_What is required_:
What lines in the material hold the string "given"? Copy out each of them.

_Provided material_:
***

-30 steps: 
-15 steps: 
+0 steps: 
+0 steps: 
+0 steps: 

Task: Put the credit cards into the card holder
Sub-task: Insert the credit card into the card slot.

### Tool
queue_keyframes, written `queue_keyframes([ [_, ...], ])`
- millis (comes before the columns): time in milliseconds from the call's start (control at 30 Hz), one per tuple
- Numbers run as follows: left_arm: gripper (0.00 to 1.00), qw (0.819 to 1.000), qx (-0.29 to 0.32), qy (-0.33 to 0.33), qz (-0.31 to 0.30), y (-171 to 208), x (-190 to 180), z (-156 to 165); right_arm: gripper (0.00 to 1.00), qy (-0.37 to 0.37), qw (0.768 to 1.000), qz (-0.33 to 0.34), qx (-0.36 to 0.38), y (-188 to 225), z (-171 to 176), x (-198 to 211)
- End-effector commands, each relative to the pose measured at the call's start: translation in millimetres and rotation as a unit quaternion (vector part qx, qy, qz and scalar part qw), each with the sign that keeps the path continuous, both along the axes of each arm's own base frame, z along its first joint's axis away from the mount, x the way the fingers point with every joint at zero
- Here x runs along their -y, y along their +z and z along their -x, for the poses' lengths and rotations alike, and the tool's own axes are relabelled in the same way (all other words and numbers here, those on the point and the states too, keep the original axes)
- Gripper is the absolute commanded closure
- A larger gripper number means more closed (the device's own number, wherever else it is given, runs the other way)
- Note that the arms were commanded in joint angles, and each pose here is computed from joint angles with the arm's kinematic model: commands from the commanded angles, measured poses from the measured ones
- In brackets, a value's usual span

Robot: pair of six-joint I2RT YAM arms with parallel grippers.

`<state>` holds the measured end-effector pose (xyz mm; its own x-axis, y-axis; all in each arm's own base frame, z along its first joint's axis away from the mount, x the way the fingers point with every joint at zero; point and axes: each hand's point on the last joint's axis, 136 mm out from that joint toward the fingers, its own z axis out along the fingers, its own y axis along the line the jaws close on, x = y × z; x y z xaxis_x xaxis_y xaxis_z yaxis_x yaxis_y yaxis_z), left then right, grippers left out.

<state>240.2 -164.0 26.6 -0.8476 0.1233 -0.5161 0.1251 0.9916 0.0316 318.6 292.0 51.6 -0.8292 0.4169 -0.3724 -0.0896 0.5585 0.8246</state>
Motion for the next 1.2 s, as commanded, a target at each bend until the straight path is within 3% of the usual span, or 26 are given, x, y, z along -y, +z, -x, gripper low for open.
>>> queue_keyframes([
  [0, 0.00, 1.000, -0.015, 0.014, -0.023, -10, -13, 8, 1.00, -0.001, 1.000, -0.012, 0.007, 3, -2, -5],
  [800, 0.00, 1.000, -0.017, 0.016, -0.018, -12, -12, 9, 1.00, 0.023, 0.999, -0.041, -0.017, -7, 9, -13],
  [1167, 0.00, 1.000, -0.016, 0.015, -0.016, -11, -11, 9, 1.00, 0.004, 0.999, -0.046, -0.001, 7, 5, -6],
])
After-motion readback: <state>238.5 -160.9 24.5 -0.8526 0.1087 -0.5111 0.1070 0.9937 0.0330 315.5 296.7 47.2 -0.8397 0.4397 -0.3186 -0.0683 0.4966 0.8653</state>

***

_Solved problem_:
- A larger gripper number means more closed (the device's own number, wherever else it is given, runs the other way)
Motion for the next 1.2 s, as commanded, a target at each bend until the straight path is within 3% of the usual span, or 26 are given, x, y, z along -y, +z, -x, gripper low for open.

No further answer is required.